_Material provided_.
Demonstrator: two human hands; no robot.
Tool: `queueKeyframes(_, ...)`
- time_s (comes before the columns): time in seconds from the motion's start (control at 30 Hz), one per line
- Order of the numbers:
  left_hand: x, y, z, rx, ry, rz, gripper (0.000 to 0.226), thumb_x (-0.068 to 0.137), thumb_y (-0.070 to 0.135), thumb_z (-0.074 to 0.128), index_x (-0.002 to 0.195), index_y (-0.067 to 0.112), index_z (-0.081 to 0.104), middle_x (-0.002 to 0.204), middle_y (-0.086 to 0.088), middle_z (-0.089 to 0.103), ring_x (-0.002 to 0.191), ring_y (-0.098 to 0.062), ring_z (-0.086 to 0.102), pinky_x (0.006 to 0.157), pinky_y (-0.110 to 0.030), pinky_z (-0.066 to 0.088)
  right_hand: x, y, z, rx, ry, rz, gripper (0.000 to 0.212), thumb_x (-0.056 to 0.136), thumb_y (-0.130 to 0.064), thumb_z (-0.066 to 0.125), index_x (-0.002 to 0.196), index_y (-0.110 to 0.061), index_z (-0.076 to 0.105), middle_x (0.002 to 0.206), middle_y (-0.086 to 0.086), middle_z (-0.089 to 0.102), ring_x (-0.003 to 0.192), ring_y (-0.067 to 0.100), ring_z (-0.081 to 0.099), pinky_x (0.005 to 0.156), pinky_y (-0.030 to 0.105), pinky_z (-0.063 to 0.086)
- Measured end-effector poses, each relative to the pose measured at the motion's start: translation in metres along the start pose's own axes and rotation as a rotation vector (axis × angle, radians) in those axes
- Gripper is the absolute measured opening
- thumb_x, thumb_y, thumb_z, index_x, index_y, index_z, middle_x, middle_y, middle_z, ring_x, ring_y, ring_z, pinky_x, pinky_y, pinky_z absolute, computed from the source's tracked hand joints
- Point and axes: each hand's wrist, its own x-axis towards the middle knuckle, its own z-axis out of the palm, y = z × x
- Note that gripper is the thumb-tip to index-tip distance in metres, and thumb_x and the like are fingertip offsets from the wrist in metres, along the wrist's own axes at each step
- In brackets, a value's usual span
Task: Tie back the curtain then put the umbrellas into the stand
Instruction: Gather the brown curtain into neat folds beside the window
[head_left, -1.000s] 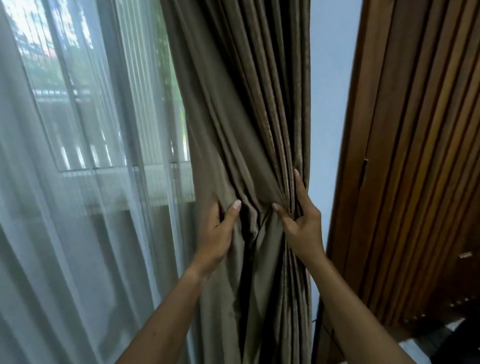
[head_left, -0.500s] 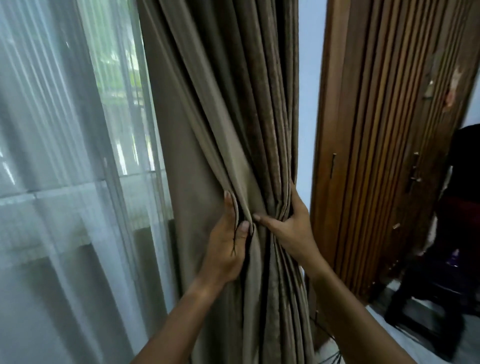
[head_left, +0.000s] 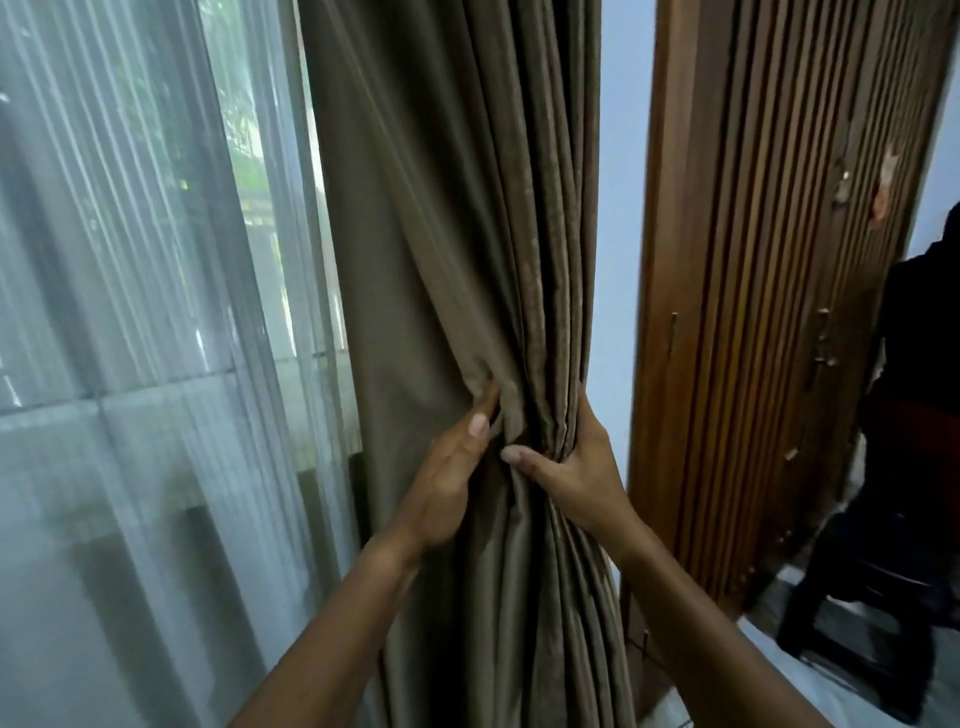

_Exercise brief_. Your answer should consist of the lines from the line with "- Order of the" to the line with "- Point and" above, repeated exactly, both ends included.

_Result for this task_.
- Order of the numbers:
  left_hand: x, y, z, rx, ry, rz, gripper (0.000 to 0.226), thumb_x (-0.068 to 0.137), thumb_y (-0.070 to 0.135), thumb_z (-0.074 to 0.128), index_x (-0.002 to 0.195), index_y (-0.067 to 0.112), index_z (-0.081 to 0.104), middle_x (-0.002 to 0.204), middle_y (-0.086 to 0.088), middle_z (-0.089 to 0.103), ring_x (-0.002 to 0.191), ring_y (-0.098 to 0.062), ring_z (-0.086 to 0.102), pinky_x (0.006 to 0.157), pinky_y (-0.110 to 0.030), pinky_z (-0.066 to 0.088)
  right_hand: x, y, z, rx, ry, rz, gripper (0.000 to 0.212), thumb_x (-0.056 to 0.136), thumb_y (-0.130 to 0.064), thumb_z (-0.066 to 0.125), index_x (-0.002 to 0.196), index_y (-0.110 to 0.061), index_z (-0.076 to 0.105), middle_x (0.002 to 0.206), middle_y (-0.086 to 0.086), middle_z (-0.089 to 0.102), ring_x (-0.003 to 0.192), ring_y (-0.067 to 0.100), ring_z (-0.081 to 0.099), pinky_x (0.005 to 0.156), pinky_y (-0.030 to 0.105), pinky_z (-0.063 to 0.086)
- Measured end-effector poses, each relative to the pose measured at the motion's start: translation in metres along the start pose's own axes and rotation as a rotation vector (axis × angle, radians) in those axes
- Gripper is the absolute measured opening
- thumb_x, thumb_y, thumb_z, index_x, index_y, index_z, middle_x, middle_y, middle_z, ring_x, ring_y, ring_z, pinky_x, pinky_y, pinky_z absolute, computed from the source's tracked hand joints
- Point and axes: each hand's wrist, its own x-axis towards the middle knuckle, its own z-axis out of the palm, y = z × x

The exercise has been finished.